## [REQUIRED ACTION]
Without further comment, state how many lines in the listing below contain the word "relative".

## [INPUT DATA]
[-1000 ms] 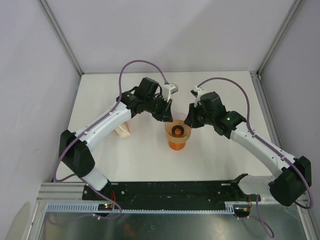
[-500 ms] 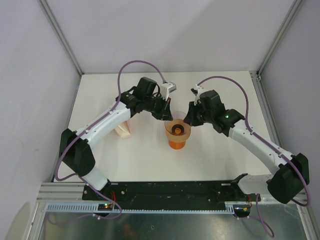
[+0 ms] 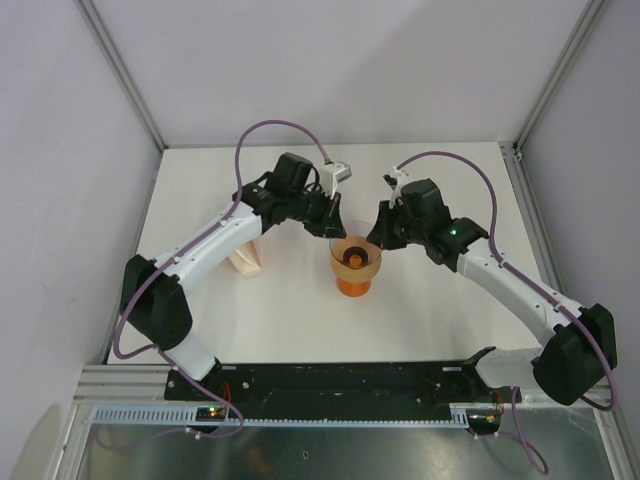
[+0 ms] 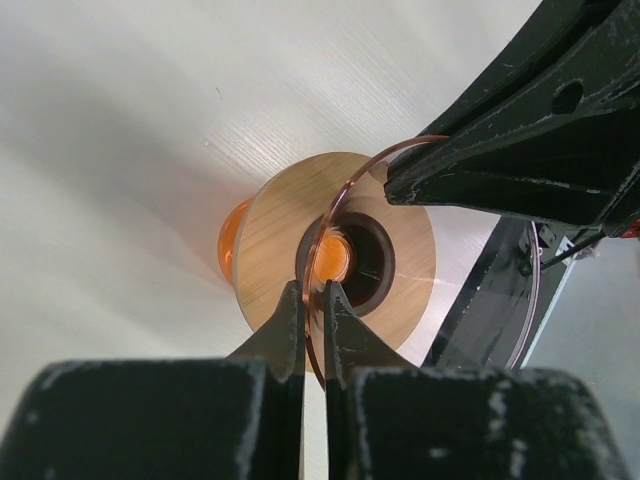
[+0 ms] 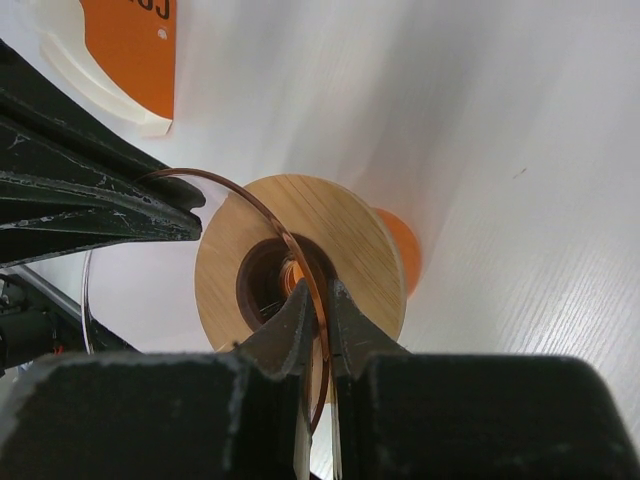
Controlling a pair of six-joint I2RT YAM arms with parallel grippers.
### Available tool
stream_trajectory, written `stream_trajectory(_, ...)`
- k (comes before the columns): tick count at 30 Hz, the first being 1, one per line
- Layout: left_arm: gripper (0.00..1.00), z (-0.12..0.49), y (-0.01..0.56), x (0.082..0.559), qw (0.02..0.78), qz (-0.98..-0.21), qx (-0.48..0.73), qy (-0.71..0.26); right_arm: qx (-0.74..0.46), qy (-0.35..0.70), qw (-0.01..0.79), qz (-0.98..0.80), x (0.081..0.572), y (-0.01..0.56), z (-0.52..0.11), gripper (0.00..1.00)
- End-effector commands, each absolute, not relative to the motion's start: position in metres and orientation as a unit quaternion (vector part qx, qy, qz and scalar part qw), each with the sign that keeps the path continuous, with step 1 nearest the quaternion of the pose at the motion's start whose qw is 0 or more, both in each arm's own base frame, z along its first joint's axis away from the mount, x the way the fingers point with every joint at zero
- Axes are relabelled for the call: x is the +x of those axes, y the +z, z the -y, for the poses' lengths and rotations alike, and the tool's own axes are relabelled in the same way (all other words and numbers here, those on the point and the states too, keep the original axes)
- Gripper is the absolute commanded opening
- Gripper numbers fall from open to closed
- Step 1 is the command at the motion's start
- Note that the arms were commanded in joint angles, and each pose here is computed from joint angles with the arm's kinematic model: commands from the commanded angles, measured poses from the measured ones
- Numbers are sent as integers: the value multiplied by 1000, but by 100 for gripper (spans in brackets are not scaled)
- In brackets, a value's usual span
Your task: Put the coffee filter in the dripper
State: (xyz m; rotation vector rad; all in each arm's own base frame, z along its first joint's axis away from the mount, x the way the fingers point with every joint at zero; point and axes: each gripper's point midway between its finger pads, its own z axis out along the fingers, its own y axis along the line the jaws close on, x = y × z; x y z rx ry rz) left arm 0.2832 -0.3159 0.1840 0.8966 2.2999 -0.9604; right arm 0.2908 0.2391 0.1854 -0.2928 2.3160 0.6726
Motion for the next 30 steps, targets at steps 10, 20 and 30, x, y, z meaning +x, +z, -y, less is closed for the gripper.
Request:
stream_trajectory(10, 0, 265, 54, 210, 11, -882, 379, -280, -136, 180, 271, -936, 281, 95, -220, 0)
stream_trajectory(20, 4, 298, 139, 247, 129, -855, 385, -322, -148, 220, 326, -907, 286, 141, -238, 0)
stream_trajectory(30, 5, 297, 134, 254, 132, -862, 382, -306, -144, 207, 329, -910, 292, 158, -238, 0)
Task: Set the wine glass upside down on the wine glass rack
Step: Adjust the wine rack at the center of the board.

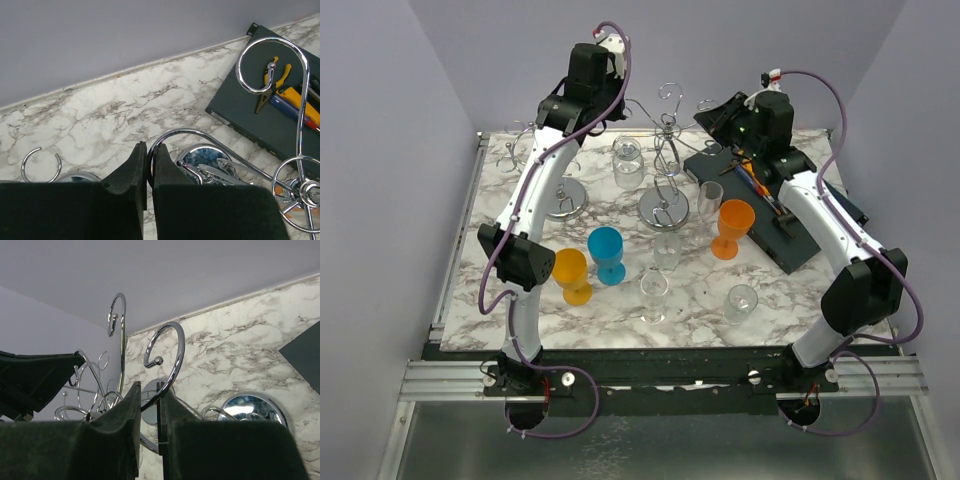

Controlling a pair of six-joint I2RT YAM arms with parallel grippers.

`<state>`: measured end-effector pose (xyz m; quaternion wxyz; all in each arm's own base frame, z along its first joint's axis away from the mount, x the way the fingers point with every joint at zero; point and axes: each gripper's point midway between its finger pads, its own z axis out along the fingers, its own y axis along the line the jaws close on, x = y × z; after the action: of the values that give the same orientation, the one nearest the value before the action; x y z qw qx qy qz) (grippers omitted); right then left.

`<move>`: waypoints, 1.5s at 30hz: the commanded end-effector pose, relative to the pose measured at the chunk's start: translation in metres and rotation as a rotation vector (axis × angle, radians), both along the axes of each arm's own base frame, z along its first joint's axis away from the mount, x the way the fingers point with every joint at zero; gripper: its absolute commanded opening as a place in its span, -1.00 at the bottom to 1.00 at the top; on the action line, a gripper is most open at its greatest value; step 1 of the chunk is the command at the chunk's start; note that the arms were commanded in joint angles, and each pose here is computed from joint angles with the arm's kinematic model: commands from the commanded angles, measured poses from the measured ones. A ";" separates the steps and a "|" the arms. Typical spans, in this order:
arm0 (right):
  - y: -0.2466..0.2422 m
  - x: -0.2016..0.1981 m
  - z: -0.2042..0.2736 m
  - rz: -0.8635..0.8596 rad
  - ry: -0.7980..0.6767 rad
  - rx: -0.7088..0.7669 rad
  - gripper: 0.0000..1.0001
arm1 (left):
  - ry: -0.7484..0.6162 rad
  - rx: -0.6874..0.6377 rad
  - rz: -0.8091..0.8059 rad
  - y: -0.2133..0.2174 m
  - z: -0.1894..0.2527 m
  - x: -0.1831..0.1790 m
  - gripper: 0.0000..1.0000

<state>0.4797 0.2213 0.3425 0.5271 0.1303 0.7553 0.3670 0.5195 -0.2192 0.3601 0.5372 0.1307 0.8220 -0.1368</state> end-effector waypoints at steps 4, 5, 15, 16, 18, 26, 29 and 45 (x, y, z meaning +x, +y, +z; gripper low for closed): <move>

## [REPLY TO THE TASK]
2